Sunday, May 21, 2006

Staffing Season

Back home with much to catch up on, including sleep and 24 but not in that order. A travelogue on my trip will follow later this week.

Now that the networks have announced their fall schedules and have done their dog and pony shows for disinterested advertisers who are only at the upfronts announcements for the booze and to ogle the girls from the O.C. …

IT’S STAFFING SEASON!!!!

When a showrunner hears from the network that his pilot is not being picked up, his typical reaction is “Oh shit!” If he hears that it is getting a pick up, his reaction is also “Oh shit!” Because now he has to make the show. First order of business is putting together a staff and crew. Showrunners will get calls from agents they’ve never met, climbing on the phone and saying “Hey, guy, how was your weekend?” Like they give a shit how your weekend was. Submissions will be arriving by the truckload.

MAKE SURE YOUR SPEC IS ONE OF THEM.

You’ve slaved away for months. You’ve given it to people you trust and have revised and polished it. You’ve wisely taken out that dream sequence. Now you’re ready.

A couple of things to remember: Readers WANT to like your script. You may only get five or six pages to grab them but they’re desperately looking for the next great writer. Even if there are 500 scripts in the pile, if yours is good it’s going to be recognized. So make sure it’s in that pile.

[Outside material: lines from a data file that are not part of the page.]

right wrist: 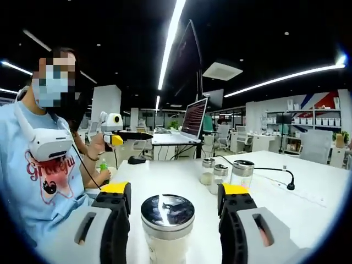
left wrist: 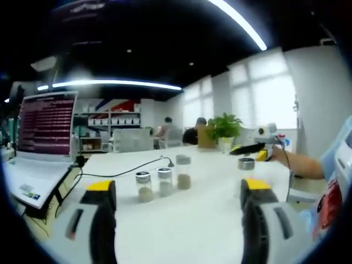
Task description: Rotate the seasoning bottle until the label or dispensing opening points toward the visible target arrow and the bottle remains upright within the marked orientation range
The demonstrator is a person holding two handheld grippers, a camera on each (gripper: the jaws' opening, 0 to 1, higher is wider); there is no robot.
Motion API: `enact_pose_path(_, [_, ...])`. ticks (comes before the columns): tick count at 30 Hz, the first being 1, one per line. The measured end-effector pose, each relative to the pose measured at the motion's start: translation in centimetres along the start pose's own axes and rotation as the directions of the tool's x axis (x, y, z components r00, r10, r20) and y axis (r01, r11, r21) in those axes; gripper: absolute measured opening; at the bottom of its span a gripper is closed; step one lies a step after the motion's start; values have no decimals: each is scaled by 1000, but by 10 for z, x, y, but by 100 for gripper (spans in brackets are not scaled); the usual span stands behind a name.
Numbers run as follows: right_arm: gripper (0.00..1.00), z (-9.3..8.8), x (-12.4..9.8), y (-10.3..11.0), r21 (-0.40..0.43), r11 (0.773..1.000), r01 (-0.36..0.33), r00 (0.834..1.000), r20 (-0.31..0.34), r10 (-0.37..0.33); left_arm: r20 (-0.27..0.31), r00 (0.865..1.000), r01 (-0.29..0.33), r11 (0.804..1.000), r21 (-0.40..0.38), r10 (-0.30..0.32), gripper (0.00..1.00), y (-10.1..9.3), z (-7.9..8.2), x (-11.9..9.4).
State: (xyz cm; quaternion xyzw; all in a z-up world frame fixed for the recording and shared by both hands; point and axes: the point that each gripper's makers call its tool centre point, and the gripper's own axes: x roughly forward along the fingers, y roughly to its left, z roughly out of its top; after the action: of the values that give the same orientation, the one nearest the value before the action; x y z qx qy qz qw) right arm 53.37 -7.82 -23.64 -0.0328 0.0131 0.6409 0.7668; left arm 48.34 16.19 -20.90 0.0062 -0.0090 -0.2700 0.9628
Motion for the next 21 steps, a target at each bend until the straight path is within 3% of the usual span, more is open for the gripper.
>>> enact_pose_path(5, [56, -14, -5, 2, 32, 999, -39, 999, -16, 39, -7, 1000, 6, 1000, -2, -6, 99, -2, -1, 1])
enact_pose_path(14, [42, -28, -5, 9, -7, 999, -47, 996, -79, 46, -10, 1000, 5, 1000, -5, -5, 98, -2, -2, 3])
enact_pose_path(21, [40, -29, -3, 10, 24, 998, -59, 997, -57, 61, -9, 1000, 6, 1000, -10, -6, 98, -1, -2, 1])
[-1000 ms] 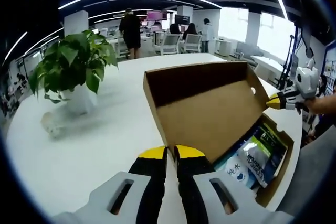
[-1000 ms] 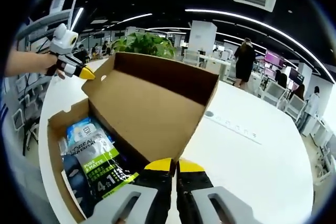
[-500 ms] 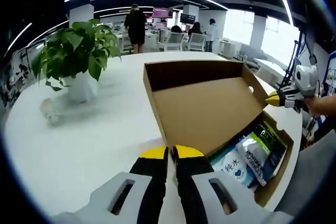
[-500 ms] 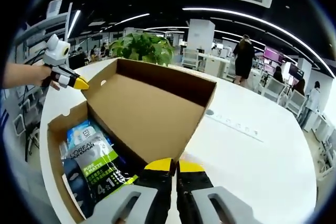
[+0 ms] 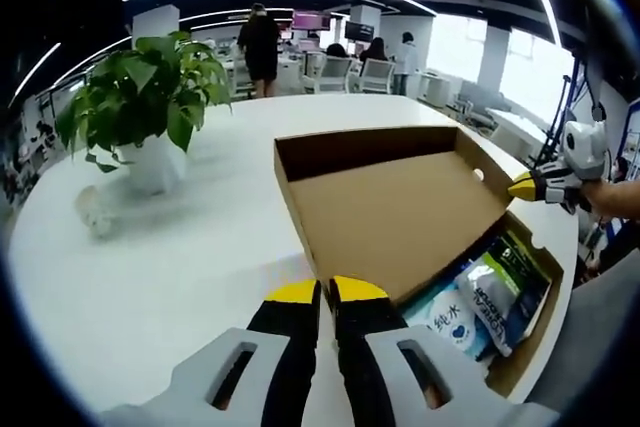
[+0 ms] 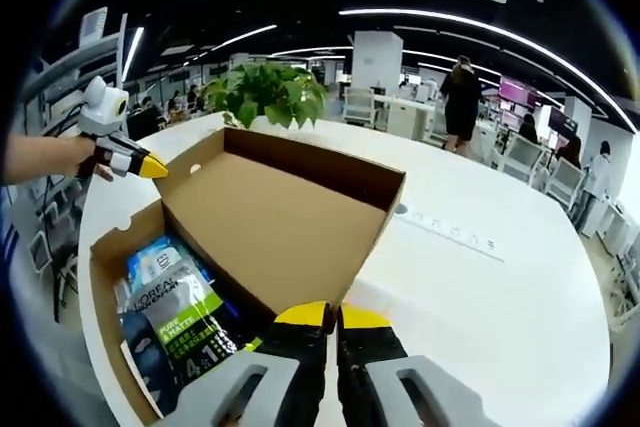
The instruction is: Operate the shoe box by opening the lid, removing the specified soft item, and placing it in the target area until the item is outside and the box remains undamaged.
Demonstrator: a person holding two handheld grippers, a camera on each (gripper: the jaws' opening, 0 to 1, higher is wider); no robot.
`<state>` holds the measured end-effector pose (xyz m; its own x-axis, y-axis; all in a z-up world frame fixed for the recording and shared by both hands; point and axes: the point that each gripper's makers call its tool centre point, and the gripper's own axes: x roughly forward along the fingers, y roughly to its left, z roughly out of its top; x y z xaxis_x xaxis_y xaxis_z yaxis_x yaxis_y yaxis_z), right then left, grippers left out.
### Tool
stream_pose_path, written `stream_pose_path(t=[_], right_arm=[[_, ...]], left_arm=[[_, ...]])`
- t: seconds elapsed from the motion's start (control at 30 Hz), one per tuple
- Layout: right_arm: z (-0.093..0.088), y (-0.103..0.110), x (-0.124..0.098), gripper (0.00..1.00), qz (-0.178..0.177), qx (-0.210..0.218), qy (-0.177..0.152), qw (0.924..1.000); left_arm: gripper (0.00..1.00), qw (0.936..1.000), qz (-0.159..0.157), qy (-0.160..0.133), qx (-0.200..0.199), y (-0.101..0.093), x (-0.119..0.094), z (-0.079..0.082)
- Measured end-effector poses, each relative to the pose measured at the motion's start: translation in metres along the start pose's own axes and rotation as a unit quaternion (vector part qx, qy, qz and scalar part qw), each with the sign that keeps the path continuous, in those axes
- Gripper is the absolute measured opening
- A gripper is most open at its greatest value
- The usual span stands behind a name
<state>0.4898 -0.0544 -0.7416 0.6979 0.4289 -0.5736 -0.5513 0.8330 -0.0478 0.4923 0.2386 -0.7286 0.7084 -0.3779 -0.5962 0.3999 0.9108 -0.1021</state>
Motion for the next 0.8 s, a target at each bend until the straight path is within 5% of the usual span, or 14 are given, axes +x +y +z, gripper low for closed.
stream_pose_path(t=[0.8], right_arm=[[-0.002,-0.005,0.011,0.0,-0.001,0.008,0.01,0.9999]], left_arm=[[0.03,0.9999,0.011,0.007,-0.008,0.005,0.013,0.0]])
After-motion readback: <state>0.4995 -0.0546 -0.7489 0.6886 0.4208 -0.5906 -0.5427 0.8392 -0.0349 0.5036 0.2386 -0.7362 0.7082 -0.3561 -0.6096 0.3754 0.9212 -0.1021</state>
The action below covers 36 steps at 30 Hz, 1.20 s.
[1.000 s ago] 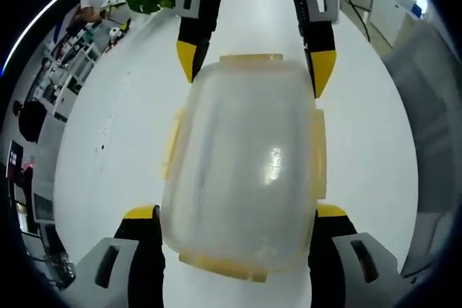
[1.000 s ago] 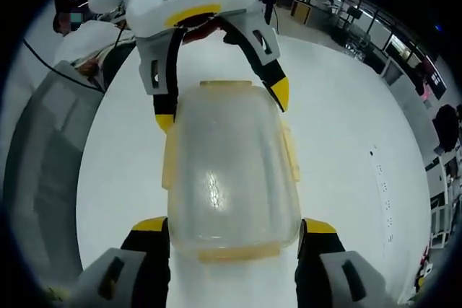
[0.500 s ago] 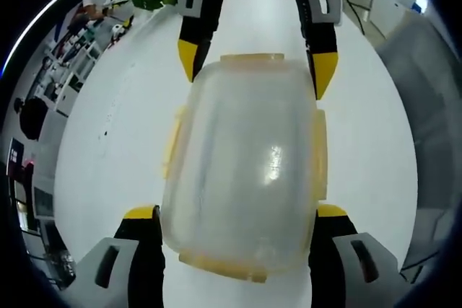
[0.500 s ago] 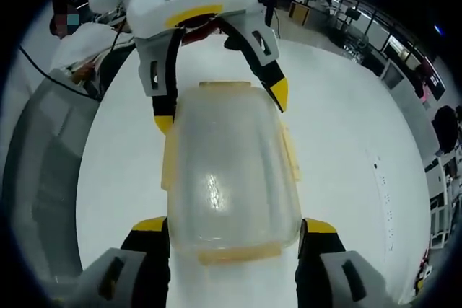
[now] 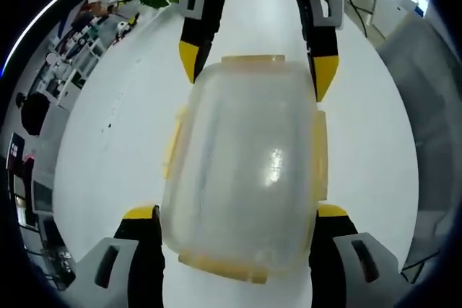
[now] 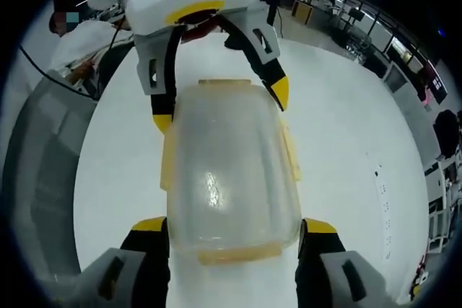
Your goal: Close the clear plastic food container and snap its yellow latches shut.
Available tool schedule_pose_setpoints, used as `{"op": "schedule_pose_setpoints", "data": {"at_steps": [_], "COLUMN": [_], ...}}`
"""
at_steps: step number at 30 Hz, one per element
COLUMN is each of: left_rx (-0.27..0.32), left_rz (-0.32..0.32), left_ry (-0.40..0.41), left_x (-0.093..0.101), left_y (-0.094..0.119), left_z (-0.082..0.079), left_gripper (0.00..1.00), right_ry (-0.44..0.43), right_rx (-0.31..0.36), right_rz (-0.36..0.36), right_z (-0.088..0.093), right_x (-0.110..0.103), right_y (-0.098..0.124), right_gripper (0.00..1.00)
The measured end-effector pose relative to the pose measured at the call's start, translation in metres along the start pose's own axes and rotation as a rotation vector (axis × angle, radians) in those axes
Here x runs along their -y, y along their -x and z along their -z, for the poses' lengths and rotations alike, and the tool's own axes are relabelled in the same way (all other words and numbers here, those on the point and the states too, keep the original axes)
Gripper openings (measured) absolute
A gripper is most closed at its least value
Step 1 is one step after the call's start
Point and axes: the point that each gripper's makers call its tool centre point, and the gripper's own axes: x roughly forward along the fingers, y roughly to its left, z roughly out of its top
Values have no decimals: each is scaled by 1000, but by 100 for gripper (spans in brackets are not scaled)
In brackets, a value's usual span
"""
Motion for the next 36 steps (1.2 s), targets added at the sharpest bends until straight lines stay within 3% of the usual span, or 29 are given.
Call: {"op": "schedule_pose_setpoints", "data": {"at_steps": [36], "left_rx": [-3], "left_rz": [-2], "left_ry": [-8], "left_x": [-37], "left_y": [-11], "left_z": [-4], "left_gripper": [82], "right_ry": [-4], "right_rx": [13], "right_rz": [8], "right_z": [-2], "right_x": [38], "right_y": [-4], "right_gripper": [70]}}
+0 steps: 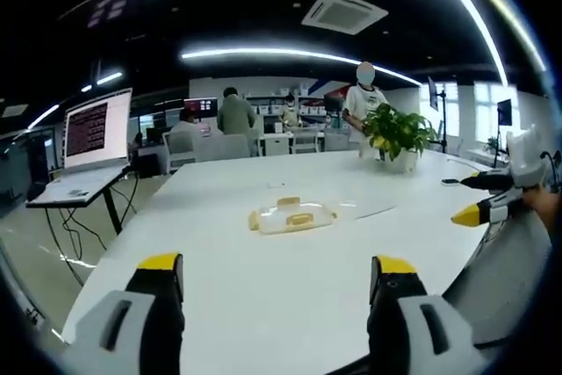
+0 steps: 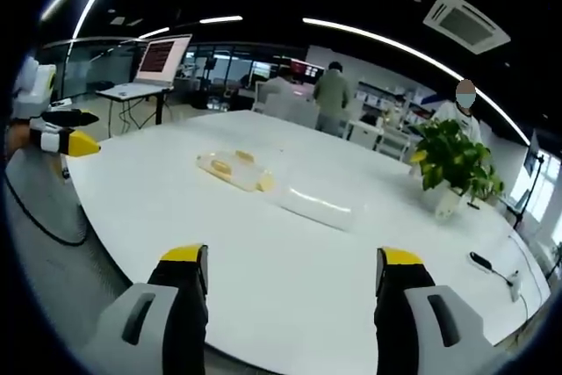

If you have ANY connections, now is the time to use them. Call in favors. Reconnect with your estranged father. Email your former fiancĂ©e who you caught sleeping with your estranged father if her new boyfriend is in the biz. Drop the lawsuit against her even if she’ll make a call on your behalf. So what if it’s humiliating? You’re a writer. Get used to humiliation.

If you can get an agent, even a shitty agent, get him. As long as the agent is a WGA signatory you’re in business. It doesn’t matter that he’s currently renting Philip Marlowe’s old office and his last successful client wrote for MR. PEEPERS. You can do the legwork yourself. Print a bunch of copies of your spec, get his office to stamp them, then send them out yourself.

In some cases being with a small agency can be a plus because if you’re with WMA you know your agent has bigger clients he’s going to push first. That said, if WMA will take you on, thank the Gods and take it.

Check to see which, if any, studio will accept unsolicited scripts.

And finally, send your script to EVERY show you can. Don’t be picky. Send it to network shows, C/W, cable shows, Disney Channel shows, the Cartoon Network – anybody.

The goal is to get noticed. The goal is to impress. The goal is to get hired.

New writers will get their first break this staffing season. New writers will get discovered. Why not you??

Now get on that pile!!!

5 comments :

Beth Ciotta said...

"So what if it’s humiliating? You’re a writer. Get used to humiliation..."

:) I'm going to have to tape that near my desk. Best wishes to the submitting writers and welcome home, Ken!

Whaledawg said...

right now I'm thinking of starting up an internet porn site with female Jewish sitcom writers sprawled naked on a bed of lox.

It's been done.

Not that it's a bad idea. I mean I masterbated to it.

Shawn said...

So you're saying -- and I hope I have this correct -- that if we can get representation, manager or agent, we can send specs to showrunners ourselves without any effort from said agent or manager, provided he or she is guild signatory. Is that right?

Anonymous said...

Glad you're back, Ken. Over the past two weeks, I was able to clean out all the beer cans, pizza crusts, stale Krispy Kremes, several animal pelts, and some large furry food product you left under the "Happy New Year!!!" post last December. It took several bottles of bleach to neutralize whatever that was.

It was an honor being your blogmaster in your absence. I'm proud to say that no one was seriously injured here under my watch.

Nothing the paramedics couldn't handle anyway.

Anonymous said...

I'm not a showrunner, I don't have a spec. script, hell I barely even watch T.V.

But,I would like to know how to get women on my staff?